Wat veel mensen zich niet realiseren, is dat die adviezen niet gebaseerd zijn op goed wetenschappelijk onderzoek maar op praktische beperkingen: lagere doseringen, die een geleidelijkere en daardoor veiligere afbouw mogelijk maken, waren jarenlang simpelweg niet beschikbaar. Deze situatie is inmiddels verbeterd door de komst van zogenaamde afbouwmedicatie – taperingstrips – vanaf 2013, maar de richtlijnen zijn helaas niet meegegroeid.

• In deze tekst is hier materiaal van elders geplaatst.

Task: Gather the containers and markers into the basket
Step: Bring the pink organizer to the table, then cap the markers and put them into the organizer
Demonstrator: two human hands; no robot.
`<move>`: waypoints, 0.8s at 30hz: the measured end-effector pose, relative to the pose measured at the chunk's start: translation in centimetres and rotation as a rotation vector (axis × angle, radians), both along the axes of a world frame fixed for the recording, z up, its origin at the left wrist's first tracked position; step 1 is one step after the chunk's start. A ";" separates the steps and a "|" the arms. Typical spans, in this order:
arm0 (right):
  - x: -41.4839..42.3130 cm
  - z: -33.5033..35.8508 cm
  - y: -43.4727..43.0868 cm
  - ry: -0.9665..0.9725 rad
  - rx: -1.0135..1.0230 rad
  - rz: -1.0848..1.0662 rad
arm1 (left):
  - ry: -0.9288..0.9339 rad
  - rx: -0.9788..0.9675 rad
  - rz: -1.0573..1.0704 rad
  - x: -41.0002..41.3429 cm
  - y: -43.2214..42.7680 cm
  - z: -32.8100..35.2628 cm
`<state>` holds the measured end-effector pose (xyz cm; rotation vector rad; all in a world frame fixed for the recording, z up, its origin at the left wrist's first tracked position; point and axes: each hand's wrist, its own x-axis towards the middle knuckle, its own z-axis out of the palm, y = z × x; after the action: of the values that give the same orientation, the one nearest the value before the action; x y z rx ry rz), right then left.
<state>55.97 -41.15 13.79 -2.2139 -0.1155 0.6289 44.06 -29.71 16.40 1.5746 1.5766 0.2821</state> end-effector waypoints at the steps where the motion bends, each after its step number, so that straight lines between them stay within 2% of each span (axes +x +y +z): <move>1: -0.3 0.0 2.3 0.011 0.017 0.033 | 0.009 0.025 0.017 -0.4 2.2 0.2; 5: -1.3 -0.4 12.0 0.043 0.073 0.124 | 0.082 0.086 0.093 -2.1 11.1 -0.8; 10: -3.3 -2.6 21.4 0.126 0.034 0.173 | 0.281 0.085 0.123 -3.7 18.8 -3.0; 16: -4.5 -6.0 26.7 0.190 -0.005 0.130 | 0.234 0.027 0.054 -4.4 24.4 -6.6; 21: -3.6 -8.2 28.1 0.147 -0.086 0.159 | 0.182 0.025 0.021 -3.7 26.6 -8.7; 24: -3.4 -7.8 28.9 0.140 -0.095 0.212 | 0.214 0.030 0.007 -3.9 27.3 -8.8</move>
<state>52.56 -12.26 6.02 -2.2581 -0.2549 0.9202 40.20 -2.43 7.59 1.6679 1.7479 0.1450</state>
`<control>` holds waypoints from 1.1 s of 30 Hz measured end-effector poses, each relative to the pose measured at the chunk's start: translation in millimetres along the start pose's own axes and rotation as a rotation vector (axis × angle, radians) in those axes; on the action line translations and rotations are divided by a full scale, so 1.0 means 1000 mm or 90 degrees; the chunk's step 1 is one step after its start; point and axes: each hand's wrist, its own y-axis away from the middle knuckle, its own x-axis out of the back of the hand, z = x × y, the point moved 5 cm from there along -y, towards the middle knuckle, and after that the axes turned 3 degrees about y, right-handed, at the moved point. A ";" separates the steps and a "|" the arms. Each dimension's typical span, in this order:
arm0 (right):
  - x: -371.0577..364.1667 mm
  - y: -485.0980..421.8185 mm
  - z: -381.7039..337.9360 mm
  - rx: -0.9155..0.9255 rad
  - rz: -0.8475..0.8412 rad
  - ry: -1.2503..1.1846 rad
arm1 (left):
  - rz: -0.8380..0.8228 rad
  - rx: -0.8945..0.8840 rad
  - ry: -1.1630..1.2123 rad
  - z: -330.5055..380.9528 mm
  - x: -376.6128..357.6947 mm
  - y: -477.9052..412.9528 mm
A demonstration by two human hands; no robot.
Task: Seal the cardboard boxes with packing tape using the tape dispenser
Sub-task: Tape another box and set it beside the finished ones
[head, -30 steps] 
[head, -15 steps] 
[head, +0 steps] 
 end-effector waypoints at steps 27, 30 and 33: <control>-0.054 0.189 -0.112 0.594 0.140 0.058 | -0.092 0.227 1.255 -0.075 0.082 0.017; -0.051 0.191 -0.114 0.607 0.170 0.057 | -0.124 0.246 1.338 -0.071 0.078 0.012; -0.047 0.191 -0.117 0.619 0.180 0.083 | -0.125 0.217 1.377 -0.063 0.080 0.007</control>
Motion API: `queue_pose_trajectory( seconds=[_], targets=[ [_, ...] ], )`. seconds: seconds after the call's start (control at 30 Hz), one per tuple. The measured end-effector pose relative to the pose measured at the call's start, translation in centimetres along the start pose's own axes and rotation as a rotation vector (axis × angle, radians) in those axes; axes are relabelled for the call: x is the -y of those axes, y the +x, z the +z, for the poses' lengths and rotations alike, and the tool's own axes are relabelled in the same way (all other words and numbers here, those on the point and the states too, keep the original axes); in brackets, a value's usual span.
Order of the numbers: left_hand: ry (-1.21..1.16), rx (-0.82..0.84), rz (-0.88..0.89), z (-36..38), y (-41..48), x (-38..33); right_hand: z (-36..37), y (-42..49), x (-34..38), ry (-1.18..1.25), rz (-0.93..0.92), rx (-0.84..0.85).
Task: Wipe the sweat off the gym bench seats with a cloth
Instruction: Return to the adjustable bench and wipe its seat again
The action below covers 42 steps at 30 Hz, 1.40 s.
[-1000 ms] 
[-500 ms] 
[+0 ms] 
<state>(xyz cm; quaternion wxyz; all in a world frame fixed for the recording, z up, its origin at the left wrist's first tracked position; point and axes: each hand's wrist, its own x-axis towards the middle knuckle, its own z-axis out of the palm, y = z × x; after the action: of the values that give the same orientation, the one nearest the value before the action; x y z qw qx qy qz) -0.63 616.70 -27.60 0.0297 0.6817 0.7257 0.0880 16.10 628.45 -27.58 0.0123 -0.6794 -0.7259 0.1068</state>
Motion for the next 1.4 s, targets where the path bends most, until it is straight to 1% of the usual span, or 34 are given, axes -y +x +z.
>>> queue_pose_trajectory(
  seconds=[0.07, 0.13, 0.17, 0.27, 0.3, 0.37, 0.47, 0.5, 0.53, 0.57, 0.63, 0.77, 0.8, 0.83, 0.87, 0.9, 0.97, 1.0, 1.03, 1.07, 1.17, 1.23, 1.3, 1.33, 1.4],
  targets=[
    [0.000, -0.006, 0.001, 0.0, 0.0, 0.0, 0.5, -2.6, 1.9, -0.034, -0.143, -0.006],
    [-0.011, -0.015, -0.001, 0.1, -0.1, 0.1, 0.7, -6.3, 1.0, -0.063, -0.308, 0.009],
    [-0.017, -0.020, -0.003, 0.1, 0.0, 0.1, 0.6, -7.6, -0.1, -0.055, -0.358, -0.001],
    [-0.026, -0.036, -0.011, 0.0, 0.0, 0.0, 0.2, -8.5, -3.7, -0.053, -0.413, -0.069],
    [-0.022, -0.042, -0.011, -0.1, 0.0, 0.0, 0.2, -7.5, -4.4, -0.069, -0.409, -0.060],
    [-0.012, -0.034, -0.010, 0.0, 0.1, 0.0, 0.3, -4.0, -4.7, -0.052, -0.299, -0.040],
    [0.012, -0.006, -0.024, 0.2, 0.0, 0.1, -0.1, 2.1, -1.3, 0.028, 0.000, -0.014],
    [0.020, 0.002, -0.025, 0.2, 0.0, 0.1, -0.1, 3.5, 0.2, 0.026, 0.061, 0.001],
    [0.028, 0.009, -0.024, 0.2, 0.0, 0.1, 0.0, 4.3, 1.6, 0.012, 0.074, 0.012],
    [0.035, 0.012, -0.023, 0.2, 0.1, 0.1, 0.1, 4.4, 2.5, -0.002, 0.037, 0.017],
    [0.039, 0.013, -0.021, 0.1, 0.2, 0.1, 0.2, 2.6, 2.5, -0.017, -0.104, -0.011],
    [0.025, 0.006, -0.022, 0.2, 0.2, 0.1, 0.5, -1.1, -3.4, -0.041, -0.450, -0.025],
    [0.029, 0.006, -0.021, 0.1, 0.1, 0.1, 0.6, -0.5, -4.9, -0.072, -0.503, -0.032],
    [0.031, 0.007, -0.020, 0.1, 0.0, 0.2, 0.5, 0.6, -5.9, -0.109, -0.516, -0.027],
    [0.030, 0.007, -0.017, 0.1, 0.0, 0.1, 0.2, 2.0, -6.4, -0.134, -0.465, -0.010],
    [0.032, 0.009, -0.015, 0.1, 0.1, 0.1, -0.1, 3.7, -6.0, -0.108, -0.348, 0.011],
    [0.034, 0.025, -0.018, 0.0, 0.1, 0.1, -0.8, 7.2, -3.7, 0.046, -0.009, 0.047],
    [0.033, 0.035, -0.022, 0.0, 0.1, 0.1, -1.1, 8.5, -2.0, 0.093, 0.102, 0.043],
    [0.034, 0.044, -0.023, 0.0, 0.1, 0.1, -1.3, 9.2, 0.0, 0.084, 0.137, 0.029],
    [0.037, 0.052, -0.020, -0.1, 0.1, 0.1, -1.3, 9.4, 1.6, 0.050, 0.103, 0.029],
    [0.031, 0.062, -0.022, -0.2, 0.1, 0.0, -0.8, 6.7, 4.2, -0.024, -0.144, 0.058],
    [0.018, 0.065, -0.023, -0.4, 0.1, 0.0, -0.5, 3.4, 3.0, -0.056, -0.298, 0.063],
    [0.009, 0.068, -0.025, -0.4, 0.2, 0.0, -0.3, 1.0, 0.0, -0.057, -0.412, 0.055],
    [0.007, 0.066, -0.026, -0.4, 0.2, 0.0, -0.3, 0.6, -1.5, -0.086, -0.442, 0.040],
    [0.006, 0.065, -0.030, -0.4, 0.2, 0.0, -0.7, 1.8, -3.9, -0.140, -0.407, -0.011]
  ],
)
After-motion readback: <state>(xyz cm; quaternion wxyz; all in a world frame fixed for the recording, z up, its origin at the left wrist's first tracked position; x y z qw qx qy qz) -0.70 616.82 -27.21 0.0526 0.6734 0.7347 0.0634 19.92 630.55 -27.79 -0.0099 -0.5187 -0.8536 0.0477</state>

De mythe van de richtlijn als garantie voor veiligheid
Een tragisch misverstand is de stilzwijgende aanname dat wat in een richtlijn staat min of meer automatisch als verantwoorde en veilige zorg mag of zelfs moet worden beschouwd. Dit leidt ertoe dat er nauwelijks ruimte is voor twijfel aan een richtlijn, laat staan dat er oog is voor alternatieven. Zo wil men in Nederland pas geleidelijkere afbouwmethodes toestaan wanneer wetenschappelijk ‘evidence-based’ onderzoek onomstotelijk heeft aangetoond dat die beter zijn, een proces dat in de praktijk vele jaren kan duren.

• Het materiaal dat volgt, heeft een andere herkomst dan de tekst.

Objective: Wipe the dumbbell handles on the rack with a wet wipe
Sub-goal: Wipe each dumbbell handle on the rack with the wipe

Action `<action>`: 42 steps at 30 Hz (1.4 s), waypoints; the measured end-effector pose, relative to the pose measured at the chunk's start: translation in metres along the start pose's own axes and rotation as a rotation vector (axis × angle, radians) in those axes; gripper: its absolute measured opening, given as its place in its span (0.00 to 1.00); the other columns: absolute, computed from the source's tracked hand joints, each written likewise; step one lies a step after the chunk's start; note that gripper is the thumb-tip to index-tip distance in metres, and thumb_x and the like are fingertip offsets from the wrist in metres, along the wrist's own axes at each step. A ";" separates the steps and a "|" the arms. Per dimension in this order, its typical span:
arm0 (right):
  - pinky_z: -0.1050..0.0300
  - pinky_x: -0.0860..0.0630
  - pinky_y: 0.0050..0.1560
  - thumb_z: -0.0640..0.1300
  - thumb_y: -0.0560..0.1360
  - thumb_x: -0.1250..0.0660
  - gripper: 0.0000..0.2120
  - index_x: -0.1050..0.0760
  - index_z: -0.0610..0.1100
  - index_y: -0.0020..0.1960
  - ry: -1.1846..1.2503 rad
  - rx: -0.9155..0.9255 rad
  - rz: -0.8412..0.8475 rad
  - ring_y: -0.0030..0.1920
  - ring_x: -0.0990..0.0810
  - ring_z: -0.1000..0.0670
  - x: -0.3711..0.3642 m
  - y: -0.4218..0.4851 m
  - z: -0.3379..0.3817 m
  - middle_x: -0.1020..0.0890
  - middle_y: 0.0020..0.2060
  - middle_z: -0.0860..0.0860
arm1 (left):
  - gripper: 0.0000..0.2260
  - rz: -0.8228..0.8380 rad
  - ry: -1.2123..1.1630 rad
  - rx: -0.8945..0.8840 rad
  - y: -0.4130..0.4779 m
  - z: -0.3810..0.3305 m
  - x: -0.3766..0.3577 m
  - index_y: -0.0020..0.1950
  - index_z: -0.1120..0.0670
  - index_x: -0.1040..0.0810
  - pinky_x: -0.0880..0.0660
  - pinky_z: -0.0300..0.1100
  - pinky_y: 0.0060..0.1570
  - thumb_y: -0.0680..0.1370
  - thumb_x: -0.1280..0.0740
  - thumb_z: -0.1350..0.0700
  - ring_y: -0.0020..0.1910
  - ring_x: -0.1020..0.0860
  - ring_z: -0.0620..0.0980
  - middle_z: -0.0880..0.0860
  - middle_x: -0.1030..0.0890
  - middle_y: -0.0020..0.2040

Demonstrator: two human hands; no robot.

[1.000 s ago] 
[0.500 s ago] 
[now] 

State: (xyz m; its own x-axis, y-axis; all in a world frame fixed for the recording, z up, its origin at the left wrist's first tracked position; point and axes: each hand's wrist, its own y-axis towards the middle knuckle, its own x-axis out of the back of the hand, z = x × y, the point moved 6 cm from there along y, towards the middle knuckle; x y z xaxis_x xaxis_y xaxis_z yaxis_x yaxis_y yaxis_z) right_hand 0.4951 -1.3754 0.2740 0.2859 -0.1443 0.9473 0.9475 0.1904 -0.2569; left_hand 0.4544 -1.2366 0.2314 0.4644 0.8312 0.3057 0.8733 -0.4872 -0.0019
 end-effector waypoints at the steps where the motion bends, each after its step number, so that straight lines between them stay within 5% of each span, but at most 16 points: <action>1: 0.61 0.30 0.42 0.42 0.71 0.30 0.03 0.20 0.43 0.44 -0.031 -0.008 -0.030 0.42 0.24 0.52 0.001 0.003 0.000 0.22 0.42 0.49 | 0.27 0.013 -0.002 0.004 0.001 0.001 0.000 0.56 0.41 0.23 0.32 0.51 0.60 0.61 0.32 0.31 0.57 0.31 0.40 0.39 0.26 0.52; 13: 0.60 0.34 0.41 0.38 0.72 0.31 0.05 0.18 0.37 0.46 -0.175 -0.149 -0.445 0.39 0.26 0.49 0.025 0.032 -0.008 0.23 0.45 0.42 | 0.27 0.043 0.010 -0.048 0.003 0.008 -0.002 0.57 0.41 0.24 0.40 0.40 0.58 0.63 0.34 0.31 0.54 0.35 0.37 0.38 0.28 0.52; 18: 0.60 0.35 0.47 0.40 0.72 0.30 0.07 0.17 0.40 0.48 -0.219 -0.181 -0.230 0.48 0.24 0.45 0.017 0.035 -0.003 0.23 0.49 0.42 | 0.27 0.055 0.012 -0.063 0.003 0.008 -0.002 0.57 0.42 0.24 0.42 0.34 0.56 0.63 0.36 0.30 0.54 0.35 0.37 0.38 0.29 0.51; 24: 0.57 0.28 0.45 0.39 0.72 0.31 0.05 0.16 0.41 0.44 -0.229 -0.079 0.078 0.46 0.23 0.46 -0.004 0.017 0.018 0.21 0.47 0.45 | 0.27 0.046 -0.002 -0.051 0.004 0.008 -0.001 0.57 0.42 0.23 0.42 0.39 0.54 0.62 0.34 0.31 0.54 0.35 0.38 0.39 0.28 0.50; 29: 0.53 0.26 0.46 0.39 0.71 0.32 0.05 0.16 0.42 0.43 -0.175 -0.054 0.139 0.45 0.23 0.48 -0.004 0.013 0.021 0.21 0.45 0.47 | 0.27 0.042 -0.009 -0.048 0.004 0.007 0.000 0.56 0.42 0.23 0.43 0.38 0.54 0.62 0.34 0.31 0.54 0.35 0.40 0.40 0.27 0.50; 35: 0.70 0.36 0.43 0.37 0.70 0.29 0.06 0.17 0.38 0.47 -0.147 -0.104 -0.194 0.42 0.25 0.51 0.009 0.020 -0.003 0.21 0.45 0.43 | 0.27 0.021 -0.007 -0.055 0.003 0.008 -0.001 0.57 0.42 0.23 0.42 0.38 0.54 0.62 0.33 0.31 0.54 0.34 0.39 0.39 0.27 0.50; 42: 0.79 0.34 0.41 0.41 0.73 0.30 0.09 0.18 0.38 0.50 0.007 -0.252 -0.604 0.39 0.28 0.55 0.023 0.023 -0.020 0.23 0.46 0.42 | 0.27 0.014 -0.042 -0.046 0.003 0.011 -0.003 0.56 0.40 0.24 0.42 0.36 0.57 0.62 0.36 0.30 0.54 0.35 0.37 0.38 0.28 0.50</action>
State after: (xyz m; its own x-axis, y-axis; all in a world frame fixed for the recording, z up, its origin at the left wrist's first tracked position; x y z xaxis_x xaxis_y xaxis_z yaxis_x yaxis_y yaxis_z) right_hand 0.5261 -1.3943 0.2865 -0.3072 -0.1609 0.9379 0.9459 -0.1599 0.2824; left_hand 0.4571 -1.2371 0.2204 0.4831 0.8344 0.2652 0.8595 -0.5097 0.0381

Deze houding is problematisch, omdat van naar schatting de helft van alle medische handelingen niet wetenschappelijk is bewezen dat die patiënten daadwerkelijk helpen. Voor 5 tot 10% is zelfs aangetoond dat een behandeling die in een richtlijn staat geen enkele meerwaarde heeft. Dit geldt zeker ook voor de afbouwadviezen in de huidige Richtlijn Depressie. Sterker nog: er zijn hele sterke aanwijzingen dat die voor de meeste patiënten schadelijk en daardoor zelfs gevaarlijk zijn.
Wat Amsterdams onderzoek ons over veilig afbouwen leerde
Tussen 2010 en 2013 werd in Amsterdam een onderzoek uitgevoerd dat belangrijk is voor mensen die gaan stoppen met antidepressiva. Het doel van dit onderzoek was om te achterhalen of toevoeging van cognitieve gedragstherapie (CGT) aan de toen gebruikelijke manier van afbouwen patiënten kon helpen om minder snel terug te vallen. In het onderzoek zouden 218 patiënten die al langere tijd antidepressiva gebruikten hiermee gaan stoppen. Volgens de richtlijnen mochten zij dit doen omdat zij al geruime tijd in stabiele remissie waren. Zij zouden door middel van loting worden opgesplitst in twee groepen van 109 personen die op dezelfde manier een antidepressivum zouden gaan afbouwen. De ene groep kreeg daarbij aanvullende CGT en de andere niet. De afbouwschema’s die werden gebruikt waren dus voor alle deelnemers gelijk en waren geleidelijker dan afbouwschema’s zoals die in de dagelijkse praktijk werden gebruikt. Nog geleidelijker afbouwen was destijds niet goed mogelijk omdat daarvoor lagere doseringen nodig waren die door farmaceutische bedrijven niet werden geleverd.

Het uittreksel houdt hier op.